→ TASK OBJECTIVE
In the entries below, how many lines contain the string "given"? Give the number by itself.

[Source data]
○ ○ ○ ○

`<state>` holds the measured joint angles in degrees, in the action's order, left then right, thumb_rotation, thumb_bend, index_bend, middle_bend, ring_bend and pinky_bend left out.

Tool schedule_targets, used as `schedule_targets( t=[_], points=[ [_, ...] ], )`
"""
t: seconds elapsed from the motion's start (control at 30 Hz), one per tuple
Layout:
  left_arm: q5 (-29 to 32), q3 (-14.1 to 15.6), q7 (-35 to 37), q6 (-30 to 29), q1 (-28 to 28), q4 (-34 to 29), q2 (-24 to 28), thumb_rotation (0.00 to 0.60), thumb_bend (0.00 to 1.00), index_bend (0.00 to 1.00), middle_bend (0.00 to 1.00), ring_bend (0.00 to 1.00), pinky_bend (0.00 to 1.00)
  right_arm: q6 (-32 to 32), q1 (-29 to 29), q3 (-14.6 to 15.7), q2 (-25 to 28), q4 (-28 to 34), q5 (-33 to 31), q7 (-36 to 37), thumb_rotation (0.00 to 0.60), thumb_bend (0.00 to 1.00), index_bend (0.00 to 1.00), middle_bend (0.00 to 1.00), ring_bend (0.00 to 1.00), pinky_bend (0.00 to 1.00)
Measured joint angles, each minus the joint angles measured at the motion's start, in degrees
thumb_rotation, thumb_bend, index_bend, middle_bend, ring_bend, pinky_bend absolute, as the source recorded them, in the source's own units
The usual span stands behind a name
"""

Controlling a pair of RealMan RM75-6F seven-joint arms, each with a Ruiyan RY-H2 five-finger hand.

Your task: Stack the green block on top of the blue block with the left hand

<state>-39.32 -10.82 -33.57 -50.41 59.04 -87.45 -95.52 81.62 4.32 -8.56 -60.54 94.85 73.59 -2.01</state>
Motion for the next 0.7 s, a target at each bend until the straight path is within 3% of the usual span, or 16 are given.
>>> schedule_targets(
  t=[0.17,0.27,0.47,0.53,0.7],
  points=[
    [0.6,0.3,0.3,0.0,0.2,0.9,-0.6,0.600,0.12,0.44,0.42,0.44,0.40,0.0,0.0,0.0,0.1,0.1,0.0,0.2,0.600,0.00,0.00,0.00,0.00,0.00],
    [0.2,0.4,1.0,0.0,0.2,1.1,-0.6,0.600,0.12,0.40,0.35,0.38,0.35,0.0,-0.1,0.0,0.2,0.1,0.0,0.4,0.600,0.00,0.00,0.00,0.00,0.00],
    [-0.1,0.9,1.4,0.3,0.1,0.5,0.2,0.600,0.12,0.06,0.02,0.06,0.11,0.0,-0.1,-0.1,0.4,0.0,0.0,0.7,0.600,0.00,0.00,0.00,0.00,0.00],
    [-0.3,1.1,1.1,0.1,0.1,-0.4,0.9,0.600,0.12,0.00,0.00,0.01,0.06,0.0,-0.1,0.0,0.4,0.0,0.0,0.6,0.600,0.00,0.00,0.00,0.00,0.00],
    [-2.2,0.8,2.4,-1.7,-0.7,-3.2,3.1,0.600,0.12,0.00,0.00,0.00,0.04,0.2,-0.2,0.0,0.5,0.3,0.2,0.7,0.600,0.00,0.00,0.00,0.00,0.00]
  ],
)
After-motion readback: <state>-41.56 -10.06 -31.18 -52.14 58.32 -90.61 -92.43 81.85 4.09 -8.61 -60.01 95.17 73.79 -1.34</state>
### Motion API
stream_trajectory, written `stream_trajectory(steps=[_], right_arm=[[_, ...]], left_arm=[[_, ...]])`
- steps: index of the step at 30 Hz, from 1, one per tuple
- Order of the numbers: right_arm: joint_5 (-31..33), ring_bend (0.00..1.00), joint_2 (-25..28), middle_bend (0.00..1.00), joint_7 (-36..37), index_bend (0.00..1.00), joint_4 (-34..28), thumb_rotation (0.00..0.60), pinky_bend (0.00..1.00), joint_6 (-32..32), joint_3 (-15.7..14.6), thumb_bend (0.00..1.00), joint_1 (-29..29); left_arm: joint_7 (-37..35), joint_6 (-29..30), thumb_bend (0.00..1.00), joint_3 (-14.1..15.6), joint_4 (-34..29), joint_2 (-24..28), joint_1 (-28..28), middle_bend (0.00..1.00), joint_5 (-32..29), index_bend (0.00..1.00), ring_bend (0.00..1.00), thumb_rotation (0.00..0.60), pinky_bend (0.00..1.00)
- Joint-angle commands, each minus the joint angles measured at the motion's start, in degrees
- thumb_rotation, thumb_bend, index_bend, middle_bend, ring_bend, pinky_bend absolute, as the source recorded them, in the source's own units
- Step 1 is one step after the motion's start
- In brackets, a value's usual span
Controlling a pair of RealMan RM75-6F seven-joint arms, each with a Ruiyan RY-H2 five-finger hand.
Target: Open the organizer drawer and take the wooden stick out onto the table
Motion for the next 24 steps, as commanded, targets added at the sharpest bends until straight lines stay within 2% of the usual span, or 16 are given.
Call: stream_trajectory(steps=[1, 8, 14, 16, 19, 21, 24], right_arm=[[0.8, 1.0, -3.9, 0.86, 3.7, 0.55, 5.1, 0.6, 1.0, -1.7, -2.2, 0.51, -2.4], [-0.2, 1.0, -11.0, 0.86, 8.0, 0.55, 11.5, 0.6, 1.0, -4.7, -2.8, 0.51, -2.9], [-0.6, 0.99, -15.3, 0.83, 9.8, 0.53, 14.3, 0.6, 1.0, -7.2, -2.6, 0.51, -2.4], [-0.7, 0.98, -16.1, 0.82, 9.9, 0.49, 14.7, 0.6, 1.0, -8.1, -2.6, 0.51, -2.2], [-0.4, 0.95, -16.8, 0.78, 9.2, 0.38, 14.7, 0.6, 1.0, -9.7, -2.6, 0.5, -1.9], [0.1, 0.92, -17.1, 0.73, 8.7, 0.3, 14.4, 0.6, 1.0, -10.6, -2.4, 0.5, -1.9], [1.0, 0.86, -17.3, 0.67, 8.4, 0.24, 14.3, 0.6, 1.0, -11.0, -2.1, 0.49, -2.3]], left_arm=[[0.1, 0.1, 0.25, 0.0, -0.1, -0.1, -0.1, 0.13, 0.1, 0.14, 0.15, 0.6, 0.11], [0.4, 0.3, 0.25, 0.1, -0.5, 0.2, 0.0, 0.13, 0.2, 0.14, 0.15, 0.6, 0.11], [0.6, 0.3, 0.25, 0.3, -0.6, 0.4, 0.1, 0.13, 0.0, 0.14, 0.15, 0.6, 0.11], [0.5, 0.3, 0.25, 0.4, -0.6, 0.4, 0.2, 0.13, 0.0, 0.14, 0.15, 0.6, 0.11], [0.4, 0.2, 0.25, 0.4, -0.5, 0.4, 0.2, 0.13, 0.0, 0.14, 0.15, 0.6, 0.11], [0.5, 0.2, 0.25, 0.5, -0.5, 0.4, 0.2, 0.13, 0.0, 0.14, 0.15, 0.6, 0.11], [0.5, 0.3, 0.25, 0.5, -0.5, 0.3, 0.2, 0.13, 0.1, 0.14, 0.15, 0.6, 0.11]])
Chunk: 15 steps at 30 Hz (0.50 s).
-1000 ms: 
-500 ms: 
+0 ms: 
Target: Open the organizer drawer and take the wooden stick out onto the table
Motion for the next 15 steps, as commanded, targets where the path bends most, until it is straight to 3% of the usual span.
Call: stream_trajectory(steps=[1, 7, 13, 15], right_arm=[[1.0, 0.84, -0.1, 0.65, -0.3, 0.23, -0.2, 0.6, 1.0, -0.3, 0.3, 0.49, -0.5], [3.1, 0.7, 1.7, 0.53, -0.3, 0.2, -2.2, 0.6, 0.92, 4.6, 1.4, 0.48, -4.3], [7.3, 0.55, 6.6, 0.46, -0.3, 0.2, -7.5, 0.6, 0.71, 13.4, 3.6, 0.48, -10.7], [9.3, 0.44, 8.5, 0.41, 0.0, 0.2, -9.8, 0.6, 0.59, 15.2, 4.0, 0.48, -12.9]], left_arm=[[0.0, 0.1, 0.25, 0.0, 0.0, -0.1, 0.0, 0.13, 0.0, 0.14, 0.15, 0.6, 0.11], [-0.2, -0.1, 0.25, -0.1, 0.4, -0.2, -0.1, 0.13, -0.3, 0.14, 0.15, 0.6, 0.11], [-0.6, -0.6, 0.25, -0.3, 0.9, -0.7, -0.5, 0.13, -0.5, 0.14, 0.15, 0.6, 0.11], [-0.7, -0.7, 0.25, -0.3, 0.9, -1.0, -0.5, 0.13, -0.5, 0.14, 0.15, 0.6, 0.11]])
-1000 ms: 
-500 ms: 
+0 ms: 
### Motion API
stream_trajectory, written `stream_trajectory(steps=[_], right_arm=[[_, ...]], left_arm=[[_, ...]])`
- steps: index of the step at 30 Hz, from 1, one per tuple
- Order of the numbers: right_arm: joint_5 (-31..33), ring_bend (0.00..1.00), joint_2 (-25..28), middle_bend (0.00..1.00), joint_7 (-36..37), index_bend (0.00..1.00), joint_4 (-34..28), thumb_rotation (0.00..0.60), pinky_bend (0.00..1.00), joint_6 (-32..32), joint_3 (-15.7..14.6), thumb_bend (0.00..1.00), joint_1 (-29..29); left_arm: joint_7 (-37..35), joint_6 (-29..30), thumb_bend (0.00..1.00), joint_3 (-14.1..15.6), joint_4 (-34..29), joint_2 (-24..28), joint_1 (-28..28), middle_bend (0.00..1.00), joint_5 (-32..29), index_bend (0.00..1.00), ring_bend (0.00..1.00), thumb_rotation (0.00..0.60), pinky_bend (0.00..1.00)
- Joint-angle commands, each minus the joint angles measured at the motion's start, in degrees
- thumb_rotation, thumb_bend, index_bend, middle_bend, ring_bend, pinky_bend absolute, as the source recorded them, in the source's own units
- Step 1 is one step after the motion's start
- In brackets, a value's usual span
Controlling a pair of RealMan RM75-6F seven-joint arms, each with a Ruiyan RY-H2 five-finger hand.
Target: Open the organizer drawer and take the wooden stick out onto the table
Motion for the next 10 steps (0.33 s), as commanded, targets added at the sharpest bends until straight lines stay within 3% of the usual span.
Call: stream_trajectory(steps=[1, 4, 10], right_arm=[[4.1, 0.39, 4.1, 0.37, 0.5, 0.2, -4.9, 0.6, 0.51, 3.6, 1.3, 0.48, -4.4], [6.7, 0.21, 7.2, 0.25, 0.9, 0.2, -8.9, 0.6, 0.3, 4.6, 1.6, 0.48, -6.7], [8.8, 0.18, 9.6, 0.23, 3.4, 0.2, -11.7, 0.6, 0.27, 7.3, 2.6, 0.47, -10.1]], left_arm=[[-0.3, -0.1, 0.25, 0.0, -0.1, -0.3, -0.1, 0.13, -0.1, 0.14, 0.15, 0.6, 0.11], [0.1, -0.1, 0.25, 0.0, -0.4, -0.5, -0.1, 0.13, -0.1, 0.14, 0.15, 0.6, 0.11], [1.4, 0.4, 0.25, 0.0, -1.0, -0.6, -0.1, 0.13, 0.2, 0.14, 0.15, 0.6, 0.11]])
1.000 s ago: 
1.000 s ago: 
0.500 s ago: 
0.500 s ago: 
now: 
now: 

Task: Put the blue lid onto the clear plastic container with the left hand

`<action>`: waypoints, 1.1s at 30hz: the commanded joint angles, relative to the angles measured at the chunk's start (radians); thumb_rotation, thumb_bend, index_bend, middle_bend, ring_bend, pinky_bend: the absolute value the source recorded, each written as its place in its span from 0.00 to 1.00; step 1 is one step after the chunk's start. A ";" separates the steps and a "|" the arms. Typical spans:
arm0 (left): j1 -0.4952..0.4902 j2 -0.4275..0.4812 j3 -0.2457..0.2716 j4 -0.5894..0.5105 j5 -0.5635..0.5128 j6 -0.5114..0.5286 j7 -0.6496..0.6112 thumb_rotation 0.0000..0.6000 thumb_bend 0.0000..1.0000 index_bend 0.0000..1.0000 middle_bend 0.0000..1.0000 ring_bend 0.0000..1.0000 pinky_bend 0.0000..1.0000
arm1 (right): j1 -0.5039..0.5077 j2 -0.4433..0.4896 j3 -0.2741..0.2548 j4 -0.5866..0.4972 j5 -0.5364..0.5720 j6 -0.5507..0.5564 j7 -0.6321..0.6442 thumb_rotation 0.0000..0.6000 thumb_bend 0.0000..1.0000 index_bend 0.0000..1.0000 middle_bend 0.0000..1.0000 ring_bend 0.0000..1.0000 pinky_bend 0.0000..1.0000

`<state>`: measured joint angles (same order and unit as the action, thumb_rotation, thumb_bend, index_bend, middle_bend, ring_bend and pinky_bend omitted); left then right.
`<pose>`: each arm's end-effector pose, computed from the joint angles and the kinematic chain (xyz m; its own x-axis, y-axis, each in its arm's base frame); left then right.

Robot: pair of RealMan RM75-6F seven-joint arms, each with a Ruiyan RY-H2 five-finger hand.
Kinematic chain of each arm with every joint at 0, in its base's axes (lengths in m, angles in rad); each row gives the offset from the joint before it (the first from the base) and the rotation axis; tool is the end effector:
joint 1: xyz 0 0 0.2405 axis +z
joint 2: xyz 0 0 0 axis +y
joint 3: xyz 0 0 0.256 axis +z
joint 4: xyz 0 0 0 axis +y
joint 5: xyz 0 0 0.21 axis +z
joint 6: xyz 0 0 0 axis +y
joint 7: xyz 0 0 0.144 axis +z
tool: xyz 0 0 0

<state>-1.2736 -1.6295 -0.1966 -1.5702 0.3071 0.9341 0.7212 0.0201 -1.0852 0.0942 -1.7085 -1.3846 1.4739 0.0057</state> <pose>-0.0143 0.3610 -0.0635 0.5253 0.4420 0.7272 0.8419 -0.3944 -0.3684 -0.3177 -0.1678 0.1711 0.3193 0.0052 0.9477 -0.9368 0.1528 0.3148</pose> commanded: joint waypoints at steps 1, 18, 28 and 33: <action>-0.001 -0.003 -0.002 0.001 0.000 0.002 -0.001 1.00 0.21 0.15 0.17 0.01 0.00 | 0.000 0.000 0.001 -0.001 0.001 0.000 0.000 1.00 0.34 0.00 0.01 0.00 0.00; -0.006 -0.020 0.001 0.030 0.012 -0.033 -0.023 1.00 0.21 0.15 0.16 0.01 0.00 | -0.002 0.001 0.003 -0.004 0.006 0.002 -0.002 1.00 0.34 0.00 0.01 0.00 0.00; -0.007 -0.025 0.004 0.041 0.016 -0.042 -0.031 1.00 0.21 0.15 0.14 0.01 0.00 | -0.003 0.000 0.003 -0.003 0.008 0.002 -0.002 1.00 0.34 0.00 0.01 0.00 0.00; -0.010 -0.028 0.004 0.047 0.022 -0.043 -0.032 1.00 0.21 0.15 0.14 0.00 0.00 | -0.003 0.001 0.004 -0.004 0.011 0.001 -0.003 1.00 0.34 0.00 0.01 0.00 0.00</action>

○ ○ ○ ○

→ RESPONSE BELOW
2